Task inputs:
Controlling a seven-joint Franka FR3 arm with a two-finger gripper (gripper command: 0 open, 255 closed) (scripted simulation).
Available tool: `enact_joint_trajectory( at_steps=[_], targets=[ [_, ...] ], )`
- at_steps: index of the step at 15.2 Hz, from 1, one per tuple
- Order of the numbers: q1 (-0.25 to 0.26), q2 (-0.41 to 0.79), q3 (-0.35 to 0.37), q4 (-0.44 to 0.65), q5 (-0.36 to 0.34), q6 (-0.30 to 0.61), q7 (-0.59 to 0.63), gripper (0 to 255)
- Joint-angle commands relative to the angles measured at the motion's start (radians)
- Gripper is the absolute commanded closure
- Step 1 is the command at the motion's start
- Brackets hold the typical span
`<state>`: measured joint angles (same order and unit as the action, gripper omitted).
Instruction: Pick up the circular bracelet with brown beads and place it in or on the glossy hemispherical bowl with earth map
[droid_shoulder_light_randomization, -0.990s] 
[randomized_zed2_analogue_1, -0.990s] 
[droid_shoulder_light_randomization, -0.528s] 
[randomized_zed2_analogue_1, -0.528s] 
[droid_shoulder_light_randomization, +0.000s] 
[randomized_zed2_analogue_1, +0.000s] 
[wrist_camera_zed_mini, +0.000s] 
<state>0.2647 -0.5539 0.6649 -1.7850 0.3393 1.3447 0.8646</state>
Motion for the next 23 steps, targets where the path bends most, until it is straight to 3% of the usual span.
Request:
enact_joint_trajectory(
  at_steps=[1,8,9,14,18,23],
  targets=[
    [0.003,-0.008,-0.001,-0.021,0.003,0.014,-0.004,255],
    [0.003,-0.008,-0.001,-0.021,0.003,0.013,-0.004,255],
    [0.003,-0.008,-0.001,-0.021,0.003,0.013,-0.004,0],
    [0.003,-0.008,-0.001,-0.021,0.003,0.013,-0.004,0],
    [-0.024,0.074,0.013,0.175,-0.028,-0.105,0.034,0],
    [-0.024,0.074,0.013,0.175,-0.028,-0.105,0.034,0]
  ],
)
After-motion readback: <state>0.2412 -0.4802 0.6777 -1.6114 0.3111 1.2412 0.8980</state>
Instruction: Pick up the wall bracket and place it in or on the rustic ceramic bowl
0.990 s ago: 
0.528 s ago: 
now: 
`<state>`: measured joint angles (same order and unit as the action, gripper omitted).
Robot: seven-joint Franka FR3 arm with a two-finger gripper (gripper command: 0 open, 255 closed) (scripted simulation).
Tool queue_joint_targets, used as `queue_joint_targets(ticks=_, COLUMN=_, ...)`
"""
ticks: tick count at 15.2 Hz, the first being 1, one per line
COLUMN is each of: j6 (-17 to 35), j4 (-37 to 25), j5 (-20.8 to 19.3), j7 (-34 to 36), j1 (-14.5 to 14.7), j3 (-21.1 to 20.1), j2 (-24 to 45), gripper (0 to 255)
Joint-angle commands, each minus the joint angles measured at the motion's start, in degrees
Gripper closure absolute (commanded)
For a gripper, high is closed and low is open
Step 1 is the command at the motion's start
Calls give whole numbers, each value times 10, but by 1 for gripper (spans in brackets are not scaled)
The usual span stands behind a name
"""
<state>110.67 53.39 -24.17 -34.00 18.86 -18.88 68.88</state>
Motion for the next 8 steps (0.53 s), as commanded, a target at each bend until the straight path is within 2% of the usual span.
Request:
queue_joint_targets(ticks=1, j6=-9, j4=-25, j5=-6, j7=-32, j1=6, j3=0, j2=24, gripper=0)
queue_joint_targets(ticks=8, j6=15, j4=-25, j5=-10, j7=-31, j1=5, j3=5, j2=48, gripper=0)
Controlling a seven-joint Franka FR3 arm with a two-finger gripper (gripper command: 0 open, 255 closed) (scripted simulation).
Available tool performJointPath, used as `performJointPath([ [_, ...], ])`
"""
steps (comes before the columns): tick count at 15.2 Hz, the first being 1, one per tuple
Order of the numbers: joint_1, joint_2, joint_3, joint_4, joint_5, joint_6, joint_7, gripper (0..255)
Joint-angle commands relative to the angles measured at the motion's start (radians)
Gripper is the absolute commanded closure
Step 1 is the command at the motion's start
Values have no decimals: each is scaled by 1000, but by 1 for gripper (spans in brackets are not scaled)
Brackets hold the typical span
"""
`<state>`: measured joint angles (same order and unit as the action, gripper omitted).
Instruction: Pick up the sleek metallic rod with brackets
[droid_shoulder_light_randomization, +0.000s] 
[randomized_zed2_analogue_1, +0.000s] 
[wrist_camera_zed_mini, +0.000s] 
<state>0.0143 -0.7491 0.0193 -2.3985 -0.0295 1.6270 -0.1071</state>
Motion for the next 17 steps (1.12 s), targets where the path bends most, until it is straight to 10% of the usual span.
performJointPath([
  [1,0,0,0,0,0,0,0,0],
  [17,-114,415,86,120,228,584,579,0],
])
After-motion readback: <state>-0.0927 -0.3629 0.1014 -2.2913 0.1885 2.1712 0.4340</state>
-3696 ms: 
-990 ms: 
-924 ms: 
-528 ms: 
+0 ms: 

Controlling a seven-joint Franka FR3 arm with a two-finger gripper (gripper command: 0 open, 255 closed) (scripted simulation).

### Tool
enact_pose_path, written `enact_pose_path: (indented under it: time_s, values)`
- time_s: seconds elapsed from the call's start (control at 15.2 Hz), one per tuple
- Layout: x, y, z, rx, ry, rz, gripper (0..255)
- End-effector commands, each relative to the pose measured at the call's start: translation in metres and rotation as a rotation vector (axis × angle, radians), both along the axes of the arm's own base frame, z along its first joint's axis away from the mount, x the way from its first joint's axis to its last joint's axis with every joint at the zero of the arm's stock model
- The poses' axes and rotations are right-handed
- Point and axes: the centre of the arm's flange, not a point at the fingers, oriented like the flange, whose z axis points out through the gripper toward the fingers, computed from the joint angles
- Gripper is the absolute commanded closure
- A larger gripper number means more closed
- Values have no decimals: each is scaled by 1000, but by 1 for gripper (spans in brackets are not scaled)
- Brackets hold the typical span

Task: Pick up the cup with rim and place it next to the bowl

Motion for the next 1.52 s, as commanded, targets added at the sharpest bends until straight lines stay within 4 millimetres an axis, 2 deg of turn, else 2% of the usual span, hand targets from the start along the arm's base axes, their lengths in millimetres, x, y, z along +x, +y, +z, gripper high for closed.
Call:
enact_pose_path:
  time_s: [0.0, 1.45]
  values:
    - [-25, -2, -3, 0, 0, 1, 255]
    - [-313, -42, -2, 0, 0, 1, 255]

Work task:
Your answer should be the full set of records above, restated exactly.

Answer to the exercise:
Controlling a seven-joint Franka FR3 arm with a two-finger gripper (gripper command: 0 open, 255 closed) (scripted simulation).
Available tool: `enact_joint_trajectory( at_steps=[_], targets=[ [_, ...] ], )`
- at_steps: index of the step at 15.2 Hz, from 1, one per tuple
- Order of the numbers: q1 (-0.25 to 0.26), q2 (-0.41 to 0.79), q3 (-0.35 to 0.37), q4 (-0.44 to 0.65), q5 (-0.36 to 0.34), q6 (-0.30 to 0.61), q7 (-0.59 to 0.63), gripper (0 to 255)
- Joint-angle commands relative to the angles measured at the motion's start (radians)
- Gripper is the absolute commanded closure
- Step 1 is the command at the motion's start
- Brackets hold the typical span
`<state>`: measured joint angles (same order and unit as the action, gripper omitted).
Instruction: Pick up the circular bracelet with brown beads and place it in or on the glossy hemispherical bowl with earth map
[droid_shoulder_light_randomization, -0.990s] 
[randomized_zed2_analogue_1, -0.990s] 
[droid_shoulder_light_randomization, -0.528s] 
[randomized_zed2_analogue_1, -0.528s] 
[droid_shoulder_light_randomization, +0.000s] 
[randomized_zed2_analogue_1, +0.000s] 
[wrist_camera_zed_mini, +0.000s] 
<state>0.2647 -0.5539 0.6649 -1.7850 0.3393 1.3447 0.8646</state>
Motion for the next 23 steps, targets where the path bends most, until it is straight to 3% of the usual span.
Request:
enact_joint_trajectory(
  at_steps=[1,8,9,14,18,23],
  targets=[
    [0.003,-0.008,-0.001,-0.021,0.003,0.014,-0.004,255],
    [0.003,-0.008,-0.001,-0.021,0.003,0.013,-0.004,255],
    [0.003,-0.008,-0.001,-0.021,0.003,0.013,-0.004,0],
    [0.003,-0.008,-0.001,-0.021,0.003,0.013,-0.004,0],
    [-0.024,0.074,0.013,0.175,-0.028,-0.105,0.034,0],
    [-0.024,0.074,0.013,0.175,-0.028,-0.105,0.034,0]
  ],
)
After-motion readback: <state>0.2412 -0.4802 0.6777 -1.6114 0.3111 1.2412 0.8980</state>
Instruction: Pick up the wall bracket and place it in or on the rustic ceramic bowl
0.990 s ago: 
0.528 s ago: 
now: 
`<state>`: measured joint angles (same order and unit as the action, gripper omitted).
Robot: seven-joint Franka FR3 arm with a two-finger gripper (gripper command: 0 open, 255 closed) (scripted simulation).
Tool queue_joint_targets, used as `queue_joint_targets(ticks=_, COLUMN=_, ...)`
"""
ticks: tick count at 15.2 Hz, the first being 1, one per line
COLUMN is each of: j6 (-17 to 35), j4 (-37 to 25), j5 (-20.8 to 19.3), j7 (-34 to 36), j1 (-14.5 to 14.7), j3 (-21.1 to 20.1), j2 (-24 to 45), gripper (0 to 255)
Joint-angle commands, each minus the joint angles measured at the motion's start, in degrees
Gripper closure absolute (commanded)
For a gripper, high is closed and low is open
Step 1 is the command at the motion's start
Calls give whole numbers, each value times 10, but by 1 for gripper (spans in brackets are not scaled)
The usual span stands behind a name
"""
<state>110.67 53.39 -24.17 -34.00 18.86 -18.88 68.88</state>
Motion for the next 8 steps (0.53 s), as commanded, a target at each bend until the straight path is within 2% of the usual span.
Request:
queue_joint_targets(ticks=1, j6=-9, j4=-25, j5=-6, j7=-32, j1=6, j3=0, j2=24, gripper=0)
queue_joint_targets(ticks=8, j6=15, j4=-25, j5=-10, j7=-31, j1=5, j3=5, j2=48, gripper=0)
Controlling a seven-joint Franka FR3 arm with a two-finger gripper (gripper command: 0 open, 255 closed) (scripted simulation).
Available tool performJointPath, used as `performJointPath([ [_, ...], ])`
"""
steps (comes before the columns): tick count at 15.2 Hz, the first being 1, one per tuple
Order of the numbers: joint_1, joint_2, joint_3, joint_4, joint_5, joint_6, joint_7, gripper (0..255)
Joint-angle commands relative to the angles measured at the motion's start (radians)
Gripper is the absolute commanded closure
Step 1 is the command at the motion's start
Values have no decimals: each is scaled by 1000, but by 1 for gripper (spans in brackets are not scaled)
Brackets hold the typical span
"""
`<state>`: measured joint angles (same order and unit as the action, gripper omitted).
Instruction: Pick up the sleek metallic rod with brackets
[droid_shoulder_light_randomization, +0.000s] 
[randomized_zed2_analogue_1, +0.000s] 
[wrist_camera_zed_mini, +0.000s] 
<state>0.0143 -0.7491 0.0193 -2.3985 -0.0295 1.6270 -0.1071</state>
Motion for the next 17 steps (1.12 s), targets where the path bends most, until it is straight to 10% of the usual span.
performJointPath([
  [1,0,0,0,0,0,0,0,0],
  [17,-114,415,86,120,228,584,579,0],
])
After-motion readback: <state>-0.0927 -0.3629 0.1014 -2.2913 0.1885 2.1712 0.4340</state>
-3696 ms: 
-990 ms: 
-924 ms: 
-528 ms: 
+0 ms: 

Controlling a seven-joint Franka FR3 arm with a two-finger gripper (gripper command: 0 open, 255 closed) (scripted simulation).

### Tool
enact_pose_path, written `enact_pose_path: (indented under it: time_s, values)`
- time_s: seconds elapsed from the call's start (control at 15.2 Hz), one per tuple
- Layout: x, y, z, rx, ry, rz, gripper (0..255)
- End-effector commands, each relative to the pose measured at the call's start: translation in metres and rotation as a rotation vector (axis × angle, radians), both along the axes of the arm's own base frame, z along its first joint's axis away from the mount, x the way from its first joint's axis to its last joint's axis with every joint at the zero of the arm's stock model
- The poses' axes and rotations are right-handed
- Point and axes: the centre of the arm's flange, not a point at the fingers, oriented like the flange, whose z axis points out through the gripper toward the fingers, computed from the joint angles
- Gripper is the absolute commanded closure
- A larger gripper number means more closed
- Values have no decimals: each is scaled by 1000, but by 1 for gripper (spans in brackets are not scaled)
- Brackets hold the typical span

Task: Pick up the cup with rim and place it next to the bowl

Motion for the next 1.52 s, as commanded, targets added at the sharpest bends until straight lines stay within 4 millimetres an axis, 2 deg of turn, else 2% of the usual span, hand targets from the start along the arm's base axes, their lengths in millimetres, x, y, z along +x, +y, +z, gripper high for closed.
Call:
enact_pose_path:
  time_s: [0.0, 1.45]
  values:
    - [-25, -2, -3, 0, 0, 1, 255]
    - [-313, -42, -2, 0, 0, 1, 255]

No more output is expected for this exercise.